AIM OF THE EXERCISE – Every line containing the word "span" must be pulled from the records.

DATA SUPPLIED –
◇ ◇ ◇ ◇ ◇ ◇ ◇

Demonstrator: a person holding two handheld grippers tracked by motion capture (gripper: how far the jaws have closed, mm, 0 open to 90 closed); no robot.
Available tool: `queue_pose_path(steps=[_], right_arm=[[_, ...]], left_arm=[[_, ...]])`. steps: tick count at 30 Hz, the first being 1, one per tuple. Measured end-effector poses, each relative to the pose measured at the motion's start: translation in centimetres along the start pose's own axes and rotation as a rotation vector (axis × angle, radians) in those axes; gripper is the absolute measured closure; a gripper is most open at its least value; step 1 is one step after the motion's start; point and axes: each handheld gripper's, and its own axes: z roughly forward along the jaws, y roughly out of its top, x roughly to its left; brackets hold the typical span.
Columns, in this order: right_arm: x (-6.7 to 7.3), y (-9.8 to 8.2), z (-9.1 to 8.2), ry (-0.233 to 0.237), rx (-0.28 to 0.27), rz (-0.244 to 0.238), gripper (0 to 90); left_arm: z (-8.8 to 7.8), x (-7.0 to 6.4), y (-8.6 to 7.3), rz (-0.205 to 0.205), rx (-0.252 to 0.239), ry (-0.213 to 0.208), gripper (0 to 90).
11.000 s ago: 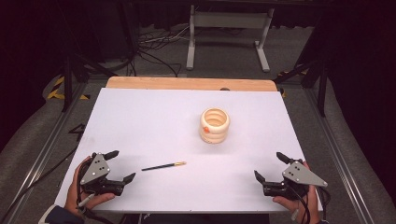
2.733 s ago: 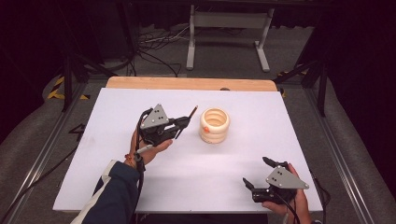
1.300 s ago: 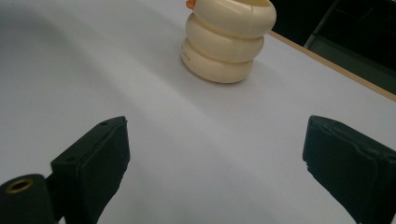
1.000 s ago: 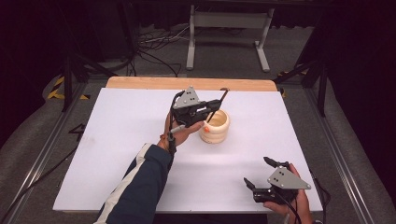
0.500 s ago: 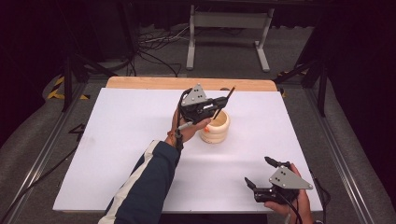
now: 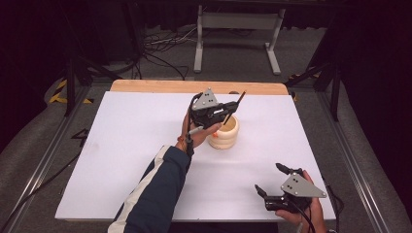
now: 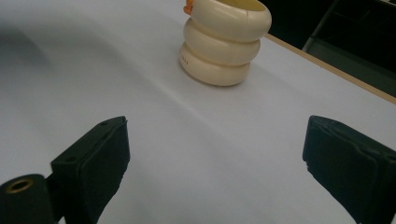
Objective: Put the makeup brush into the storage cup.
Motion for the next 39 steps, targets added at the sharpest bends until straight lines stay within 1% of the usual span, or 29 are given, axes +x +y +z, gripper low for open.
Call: queue_pose_path(steps=[2, 4, 6, 7, 9, 10, 11, 12, 14, 15, 16, 17, 20, 23, 25, 27, 28, 32, 35, 36, 37, 38, 39], right_arm=[[0.0, 0.0, 0.0, -0.001, -0.001, 0.003, 8.1], [-0.1, 0.0, 0.0, -0.001, 0.0, 0.004, 8.1], [-0.1, 0.0, 0.0, 0.001, -0.002, 0.007, 8.1], [0.0, 0.0, 0.0, 0.001, -0.002, 0.005, 8.1], [0.0, 0.0, 0.0, 0.003, 0.0, -0.001, 8.1], [0.0, 0.0, 0.0, 0.006, 0.0, -0.001, 8.1], [0.1, 0.0, 0.0, 0.007, 0.0, -0.002, 8.1], [0.1, 0.0, 0.0, 0.008, 0.002, -0.004, 8.1], [0.1, 0.0, 0.0, 0.01, 0.002, -0.003, 8.1], [0.1, 0.0, 0.0, 0.009, 0.001, -0.001, 8.1], [0.1, 0.0, 0.0, 0.01, 0.002, -0.003, 8.1], [0.1, 0.0, 0.1, 0.009, 0.003, -0.005, 8.1], [0.1, 0.0, 0.1, 0.011, 0.005, -0.004, 8.1], [0.1, 0.0, 0.1, 0.009, 0.003, -0.002, 8.1], [0.2, 0.1, 0.1, 0.011, 0.005, -0.003, 8.1], [0.2, 0.1, 0.1, 0.013, 0.005, -0.007, 8.1], [0.2, 0.1, 0.1, 0.012, 0.004, -0.009, 8.1], [0.3, 0.1, 0.2, 0.013, 0.007, -0.01, 8.1], [0.2, 0.1, 0.2, 0.014, 0.006, -0.008, 8.1], [0.2, 0.1, 0.2, 0.012, 0.006, -0.008, 8.1], [0.2, 0.1, 0.2, 0.012, 0.006, -0.008, 8.1], [0.2, 0.1, 0.2, 0.013, 0.005, -0.007, 8.1], [0.2, 0.1, 0.2, 0.013, 0.005, -0.007, 8.1]], left_arm=[[0.1, 0.0, -0.1, -0.009, -0.003, -0.007, 82.8], [0.3, 0.0, -0.3, 0.004, 0.009, -0.008, 82.8], [0.3, -0.1, -0.5, 0.004, 0.016, -0.01, 82.8], [0.3, -0.2, -0.8, 0.01, 0.019, -0.008, 82.8], [0.3, -0.2, -1.1, -0.001, 0.017, -0.01, 82.8], [0.2, -0.1, -1.2, 0.0, 0.014, -0.011, 82.8], [0.2, -0.1, -1.4, -0.009, 0.013, -0.009, 82.8], [0.2, 0.0, -1.6, -0.008, 0.016, -0.008, 82.8], [0.3, 0.0, -1.9, -0.017, 0.024, -0.012, 82.8], [0.2, 0.1, -2.0, -0.011, 0.03, -0.008, 82.8], [0.2, 0.1, -2.1, -0.015, 0.03, -0.003, 82.7], [0.1, 0.2, -2.3, -0.025, 0.028, -0.011, 82.8], [0.0, 0.2, -2.6, -0.031, 0.032, -0.01, 82.8], [-0.2, 0.2, -2.9, -0.027, 0.041, -0.004, 82.8], [-0.4, 0.1, -3.2, -0.038, 0.037, -0.01, 82.8], [-0.6, 0.1, -3.4, -0.042, 0.037, -0.007, 82.8], [-0.7, 0.2, -3.5, -0.042, 0.035, -0.012, 82.7], [-0.9, 0.2, -3.6, -0.043, 0.039, -0.004, 82.8], [-0.9, 0.3, -3.7, -0.047, 0.045, -0.01, 82.8], [-1.0, 0.3, -3.7, -0.042, 0.049, -0.004, 82.7], [-1.0, 0.3, -3.7, -0.045, 0.049, -0.002, 82.7], [-1.0, 0.4, -3.8, -0.058, 0.049, -0.017, 82.7], [-1.0, 0.4, -3.8, -0.058, 0.049, -0.017, 82.6]])
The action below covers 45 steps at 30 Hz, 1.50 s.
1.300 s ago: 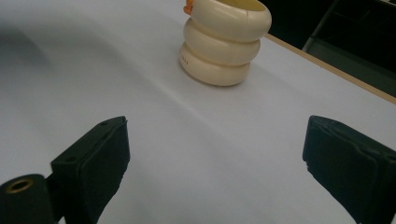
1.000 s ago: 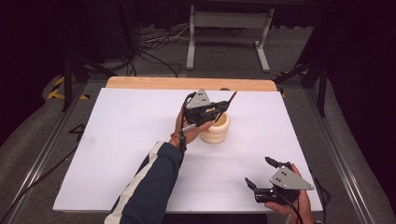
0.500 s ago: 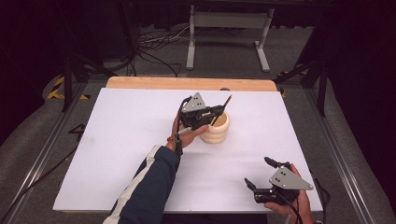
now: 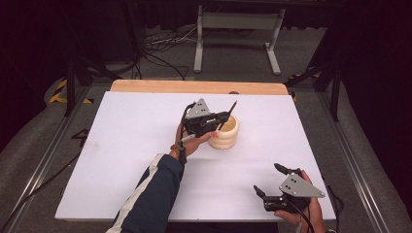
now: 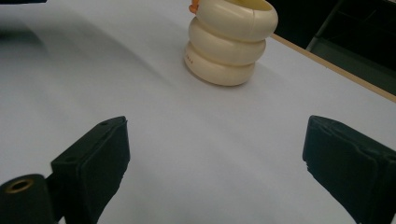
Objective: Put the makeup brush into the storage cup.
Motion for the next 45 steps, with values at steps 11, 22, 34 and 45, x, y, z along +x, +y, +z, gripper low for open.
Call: queue_pose_path(steps=[11, 22, 34, 45], right_arm=[[0.0, 0.0, 0.0, -0.006, 0.004, 0.0, 8.1], [-0.1, 0.0, 0.0, -0.003, 0.005, 0.002, 8.0], [0.0, 0.0, 0.1, -0.004, 0.006, -0.003, 8.0], [0.0, 0.1, 0.1, -0.002, 0.005, -0.003, 8.0]], left_arm=[[0.0, 0.1, -0.1, 0.004, 0.016, 0.025, 82.6], [-0.1, -0.2, 0.3, 0.018, 0.013, 0.023, 78.7], [-1.0, -0.9, 1.4, 0.068, 0.026, 0.068, 56.0], [-2.2, -1.1, 1.9, 0.09, 0.057, 0.137, 33.7]])
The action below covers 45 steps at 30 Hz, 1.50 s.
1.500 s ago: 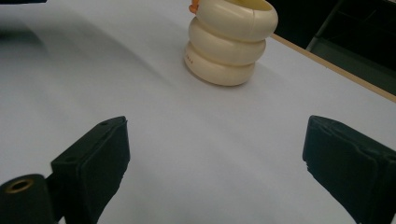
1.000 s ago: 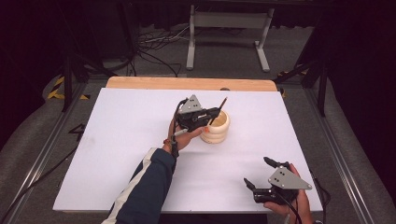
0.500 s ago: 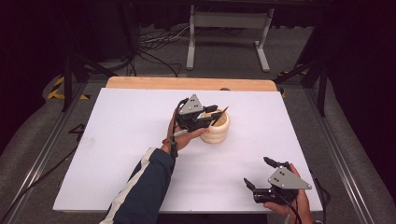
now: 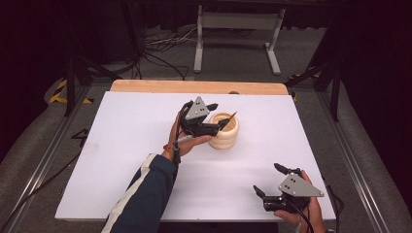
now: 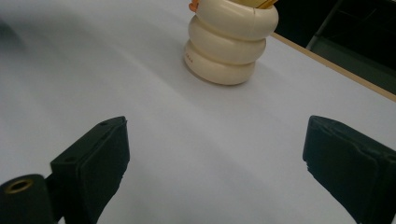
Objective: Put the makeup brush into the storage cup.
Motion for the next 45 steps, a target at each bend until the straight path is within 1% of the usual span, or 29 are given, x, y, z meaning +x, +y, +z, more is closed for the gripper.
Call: queue_pose_path(steps=[4, 5, 6, 10, 12, 15, 18, 20, 22, 23, 24, 25, 27, 28, 31, 34, 36, 37, 40, 41, 42, 45], right_arm=[[0.0, 0.0, 0.0, -0.002, 0.002, -0.001, 7.9], [0.0, 0.0, 0.0, -0.002, 0.003, 0.0, 7.9], [0.0, 0.0, 0.0, -0.001, 0.004, 0.001, 7.9], [0.0, 0.0, 0.0, -0.001, 0.007, -0.003, 7.9], [0.0, 0.0, 0.0, 0.0, 0.006, 0.0, 7.9], [0.0, 0.0, 0.0, 0.002, 0.007, -0.003, 7.9], [0.1, 0.0, 0.0, 0.002, 0.007, -0.006, 7.9], [0.1, 0.0, 0.0, 0.003, 0.007, -0.006, 7.9], [0.1, 0.0, 0.0, 0.002, 0.006, -0.006, 7.9], [0.0, 0.0, 0.0, 0.002, 0.007, -0.005, 7.9], [0.0, 0.0, 0.0, 0.003, 0.008, -0.005, 7.9], [0.1, 0.0, 0.1, 0.003, 0.008, -0.008, 7.9], [0.1, 0.0, 0.0, 0.004, 0.007, -0.009, 7.9], [0.1, 0.0, 0.0, 0.004, 0.007, -0.007, 7.9], [0.1, 0.0, 0.0, 0.002, 0.005, -0.004, 7.9], [0.1, 0.0, 0.0, 0.004, 0.008, -0.006, 7.9], [0.1, 0.0, 0.0, 0.005, 0.01, -0.012, 7.9], [0.1, 0.0, 0.0, 0.006, 0.01, -0.011, 7.9], [0.1, 0.0, 0.0, 0.005, 0.009, -0.009, 7.9], [0.1, 0.0, 0.0, 0.006, 0.01, -0.011, 7.9], [0.2, 0.0, 0.0, 0.006, 0.009, -0.013, 7.9], [0.2, 0.1, 0.1, 0.007, 0.01, -0.015, 7.9]], left_arm=[[-0.5, 0.1, 0.0, 0.008, 0.02, 0.015, 24.8], [-0.5, 0.1, -0.1, 0.0, 0.027, 0.016, 22.7], [-0.6, 0.1, -0.1, 0.004, 0.031, 0.014, 20.2], [-1.0, 0.2, -0.2, 0.007, 0.038, 0.024, 13.6], [-1.0, 0.1, -0.2, 0.02, 0.064, 0.029, 8.9], [-1.3, 0.1, -0.2, 0.036, 0.064, 0.028, 8.6], [-1.5, 0.0, -0.2, 0.03, 0.064, 0.023, 7.6], [-1.6, -0.1, -0.1, 0.044, 0.075, 0.022, 6.6], [-1.6, -0.2, -0.1, 0.047, 0.079, 0.023, 5.3], [-1.6, -0.3, -0.1, 0.053, 0.088, 0.026, 4.3], [-1.6, -0.3, -0.1, 0.066, 0.094, 0.023, 3.1], [-1.7, -0.3, -0.1, 0.07, 0.101, 0.021, 2.9], [-1.8, -0.5, -0.2, 0.066, 0.093, 0.02, 2.4], [-1.8, -0.5, -0.2, 0.07, 0.092, 0.021, 2.2], [-2.1, -0.6, -0.3, 0.079, 0.089, 0.033, 2.2], [-2.4, -0.8, -0.3, 0.095, 0.1, 0.046, 2.6], [-2.7, -0.8, -0.4, 0.105, 0.105, 0.044, 2.6], [-2.9, -0.8, -0.4, 0.106, 0.112, 0.042, 2.6], [-3.3, -1.0, -0.5, 0.122, 0.133, 0.054, 2.7], [-3.4, -1.0, -0.6, 0.129, 0.139, 0.064, 2.6], [-3.5, -1.1, -0.7, 0.14, 0.147, 0.063, 2.7], [-3.9, -1.2, -0.8, 0.149, 0.15, 0.069, 2.6]])
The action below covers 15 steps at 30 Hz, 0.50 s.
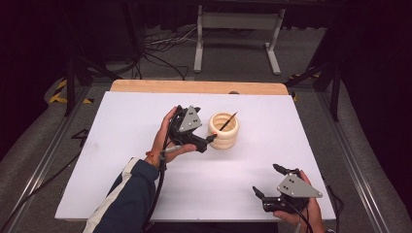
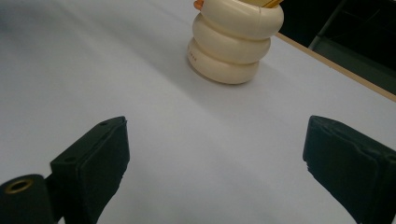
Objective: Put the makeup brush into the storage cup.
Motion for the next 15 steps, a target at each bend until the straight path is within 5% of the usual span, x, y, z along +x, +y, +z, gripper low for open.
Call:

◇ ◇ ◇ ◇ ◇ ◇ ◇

SOLUTION FOR THIS TASK –
Available tool: `queue_pose_path(steps=[_], right_arm=[[_, ...]], left_arm=[[_, ...]])`. steps: tick count at 30 Hz, the first being 1, one per tuple. Measured end-effector poses, each relative to the pose measured at the motion's start: translation in centimetres along the start pose's own axes and rotation as a rotation vector (axis × angle, radians) in those axes; gripper is the absolute measured closure; a gripper is most open at its least value; step 1 is one step after the motion's start; point and axes: each handheld gripper's, and its own axes: z roughly forward along the jaws, y roughly out of its top, x roughly to its left; brackets hold the typical span.
Motion for the next 39 steps, targets added at the sharpest bends until straight lines stay within 1% of the usual span, or 29 are given, axes +x +y +z, gripper low for open.
Motion for the next 45 steps, a target at each bend until the straight path is within 1% of the usual span, or 29 are given, x, y, z meaning +x, +y, +z, more is closed for the gripper.
Motion for the next 15 steps, a target at each bend until the straight path is within 5% of the usual span, x, y, z along +x, +y, +z, gripper low for open.

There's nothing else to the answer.